Carol, of course, didn't respond to him—and she didn't get up for his offer to go outside—but Daryl was used to that. It was part of his job to be used to that. And, though he'd never felt super comfortable when he was engaged in conversations with others, he found it was easy to talk to his patients. He never felt like they were judging his chosen topics. He never felt like they were tired of hearing him. They didn't respond, and that meant he didn't have to overthink their responses or his own words to follow.
He was comfortable with the monologues.
He pulled his chair around and set his watch. He'd spend a half an hour with her before it was time to start rounds again, dividing the rest of his day up with tasks he needed to complete and shorts spurts of time spent with his patients. He picked up one of the ten or so dime-store romance novels that he'd grabbed to read to her and he settled down in the chair. He looked at the back of the book.
"I had a patient once—Margie Weber—that loved these kinds of books," Daryl commented to the woman that may or may not be able to hear him. "Her granddaughter said she liked the kind, though, that had the supernatural whatevers in them. You know? Like vampires and ghosts and time-travel. This one's new. It doesn't look like there's any time travel, but—Sophia didn't say that you wanted that. Just that you liked the romantic parts. Judging by the cover—there's got to be something like that in here."
He laughed to himself and settled back in the chair. He cracked open the cover of the paperback, found the first page that had anything that pertained to the story printed on it, and he started to read aloud to the woman—hoping she might appreciate his selection of fine drugstore dollar-novels.
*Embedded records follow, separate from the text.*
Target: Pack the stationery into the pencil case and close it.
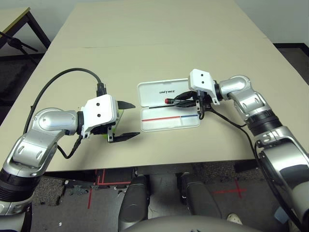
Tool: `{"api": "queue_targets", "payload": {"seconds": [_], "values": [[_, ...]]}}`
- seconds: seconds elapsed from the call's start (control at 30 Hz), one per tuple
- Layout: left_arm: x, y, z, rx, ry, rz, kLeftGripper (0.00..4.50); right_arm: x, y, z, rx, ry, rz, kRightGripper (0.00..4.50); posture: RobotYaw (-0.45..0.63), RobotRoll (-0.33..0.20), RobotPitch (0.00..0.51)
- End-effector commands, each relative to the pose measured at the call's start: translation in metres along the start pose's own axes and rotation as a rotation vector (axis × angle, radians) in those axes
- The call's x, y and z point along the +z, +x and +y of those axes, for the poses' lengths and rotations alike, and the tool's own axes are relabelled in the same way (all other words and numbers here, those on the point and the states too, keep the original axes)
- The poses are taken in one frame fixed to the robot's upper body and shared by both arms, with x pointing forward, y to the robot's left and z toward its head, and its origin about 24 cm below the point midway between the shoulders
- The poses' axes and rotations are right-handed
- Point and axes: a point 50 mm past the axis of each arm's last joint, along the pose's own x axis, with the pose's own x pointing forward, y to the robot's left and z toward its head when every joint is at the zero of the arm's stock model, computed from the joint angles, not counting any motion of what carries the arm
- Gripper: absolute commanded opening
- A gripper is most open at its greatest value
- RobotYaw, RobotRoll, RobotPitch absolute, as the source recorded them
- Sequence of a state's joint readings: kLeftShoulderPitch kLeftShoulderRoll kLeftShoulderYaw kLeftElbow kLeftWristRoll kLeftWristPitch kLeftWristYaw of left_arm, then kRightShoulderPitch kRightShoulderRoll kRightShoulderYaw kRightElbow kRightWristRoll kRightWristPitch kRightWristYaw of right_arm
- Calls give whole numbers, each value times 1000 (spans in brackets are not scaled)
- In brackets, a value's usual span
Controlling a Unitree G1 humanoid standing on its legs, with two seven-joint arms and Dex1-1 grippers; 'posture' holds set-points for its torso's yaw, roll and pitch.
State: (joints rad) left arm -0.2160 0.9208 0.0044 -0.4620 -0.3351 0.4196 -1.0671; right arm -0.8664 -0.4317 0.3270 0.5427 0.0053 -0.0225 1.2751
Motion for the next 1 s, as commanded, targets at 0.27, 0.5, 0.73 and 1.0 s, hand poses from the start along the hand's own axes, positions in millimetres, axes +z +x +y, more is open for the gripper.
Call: {"api": "queue_targets", "payload": {"seconds": [0.27,0.5,0.73,1.0], "values": [[1,-1,-4,15,-2,8,4500,3,9,2,13,-26,-39,1599,104,0,133],[0,-1,-3,20,-6,7,4500,9,-11,2,-4,-11,-136,4158,99,0,130],[-5,-1,-1,48,-34,-1,4500,0,-56,19,-55,124,-284,4470,85,0,124],[-16,-2,0,86,-70,7,4500,-19,-95,58,-7,275,-206,4470,62,0,117]]}}
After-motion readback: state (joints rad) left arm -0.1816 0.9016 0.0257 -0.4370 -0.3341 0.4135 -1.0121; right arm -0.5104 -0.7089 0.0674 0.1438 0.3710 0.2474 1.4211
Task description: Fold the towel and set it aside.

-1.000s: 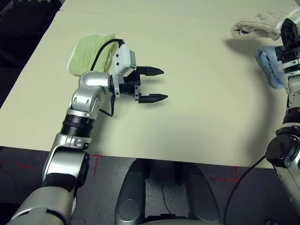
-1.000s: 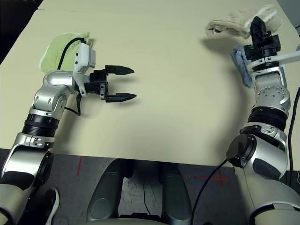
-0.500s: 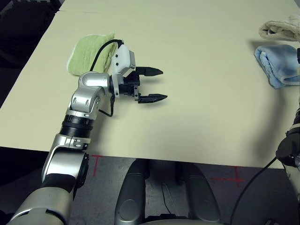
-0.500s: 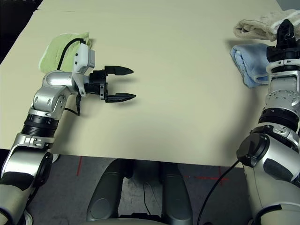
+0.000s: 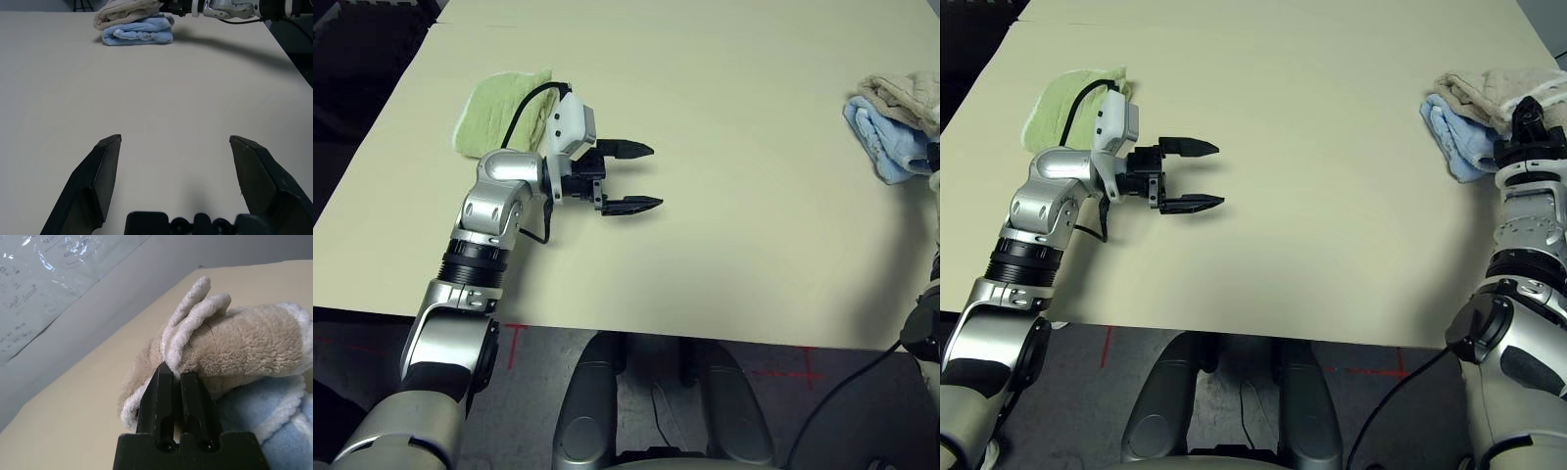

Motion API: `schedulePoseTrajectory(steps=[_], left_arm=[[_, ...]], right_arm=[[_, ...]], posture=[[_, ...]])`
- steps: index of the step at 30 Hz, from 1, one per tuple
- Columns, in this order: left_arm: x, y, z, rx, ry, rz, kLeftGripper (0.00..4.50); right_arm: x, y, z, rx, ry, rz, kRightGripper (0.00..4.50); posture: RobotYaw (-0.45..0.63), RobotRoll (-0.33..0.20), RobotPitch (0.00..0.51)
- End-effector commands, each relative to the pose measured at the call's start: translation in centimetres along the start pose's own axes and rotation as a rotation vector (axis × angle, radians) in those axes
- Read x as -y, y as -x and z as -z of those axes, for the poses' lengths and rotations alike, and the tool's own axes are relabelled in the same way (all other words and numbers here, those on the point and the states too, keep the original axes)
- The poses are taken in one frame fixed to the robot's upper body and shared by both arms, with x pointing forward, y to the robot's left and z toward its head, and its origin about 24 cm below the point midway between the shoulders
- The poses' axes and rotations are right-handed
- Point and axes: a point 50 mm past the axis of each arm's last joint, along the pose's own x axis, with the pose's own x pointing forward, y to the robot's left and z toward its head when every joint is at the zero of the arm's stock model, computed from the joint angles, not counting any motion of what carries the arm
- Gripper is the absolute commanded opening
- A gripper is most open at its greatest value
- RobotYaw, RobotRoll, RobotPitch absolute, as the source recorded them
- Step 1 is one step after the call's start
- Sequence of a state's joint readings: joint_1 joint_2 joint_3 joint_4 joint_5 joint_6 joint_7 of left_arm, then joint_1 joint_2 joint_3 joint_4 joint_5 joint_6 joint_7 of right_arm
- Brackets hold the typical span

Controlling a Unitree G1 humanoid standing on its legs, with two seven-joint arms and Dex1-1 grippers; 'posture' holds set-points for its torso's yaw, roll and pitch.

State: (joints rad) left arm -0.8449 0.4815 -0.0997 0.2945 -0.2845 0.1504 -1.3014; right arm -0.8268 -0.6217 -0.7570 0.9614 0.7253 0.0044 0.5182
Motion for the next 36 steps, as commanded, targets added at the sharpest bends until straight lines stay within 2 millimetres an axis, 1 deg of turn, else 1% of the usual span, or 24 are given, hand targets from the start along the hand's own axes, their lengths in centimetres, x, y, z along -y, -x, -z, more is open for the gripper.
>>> schedulePoseTrajectory(steps=[1,5,11,15,19,22,23,25,28,29,34,36], left_arm=[[0.0,-0.2,0.0,-0.007,-0.010,0.022,4.50],[-0.1,-0.4,0.0,-0.005,-0.015,0.024,4.50],[-0.1,-0.4,0.1,-0.004,-0.015,0.024,4.50],[0.0,-0.5,0.2,-0.001,-0.013,0.026,4.50],[-0.1,-0.5,0.1,0.000,-0.012,0.026,4.50],[0.0,-0.5,0.1,-0.001,-0.012,0.024,4.50],[0.0,-0.4,0.2,-0.002,-0.012,0.022,4.50],[0.0,-0.3,0.2,-0.004,-0.011,0.020,4.50],[0.0,-0.3,0.3,-0.004,-0.010,0.019,4.50],[0.0,-0.3,0.3,-0.004,-0.010,0.019,4.50],[0.0,-0.4,0.2,-0.003,-0.009,0.017,4.50],[0.0,-0.3,0.3,-0.004,-0.007,0.015,4.50]], right_arm=[[0.9,0.8,-0.8,0.003,0.015,0.025,0.02],[1.3,1.9,-0.4,-0.046,0.027,0.030,0.02],[1.4,3.5,0.2,-0.112,0.033,0.061,0.02],[1.3,3.9,0.5,-0.139,0.030,0.075,0.02],[1.1,3.6,0.5,-0.163,0.057,0.069,1.23],[1.1,3.6,0.1,-0.191,0.105,0.047,2.27],[1.3,3.8,0.0,-0.215,0.129,0.049,2.68],[1.7,4.2,-0.1,-0.284,0.162,0.021,3.31],[1.2,4.7,0.0,-0.379,0.119,-0.062,4.36],[0.9,4.9,-0.1,-0.405,0.104,-0.088,4.47],[-0.1,5.7,-1.2,-0.485,0.025,-0.190,4.47],[-1.0,6.0,-1.7,-0.525,-0.004,-0.262,4.47]], posture=[[-0.01,0.000,0.338],[-0.03,0.000,0.341],[-0.03,0.000,0.344],[-0.04,0.000,0.347],[-0.03,0.000,0.349],[-0.02,0.000,0.351],[-0.03,0.000,0.351],[-0.03,0.000,0.351],[-0.03,0.000,0.352],[-0.03,0.000,0.353],[-0.03,0.000,0.353],[-0.03,0.000,0.352]])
Over the years, he'd read everything from Shakespeare to veritable porn out loud—whatever his patients wanted. Whatever they'd liked in their lives—past lives almost. He'd listened to music that was bad enough it had given him a headache, and he'd learned about music that he never would've known he liked. He remembered every patient that had ever, inadvertently, introduced him to something new—something he never would have experienced without crossing paths with them. Whether or not everyone else called his ward the "vegetable garden," Daryl learned a lot from his patients.
And he cared about every one of them, no matter if they were just passing through or if they ended up staying for a while.
Every single one of them got individualized care and exactly what they needed. They got the best that Daryl had to offer them.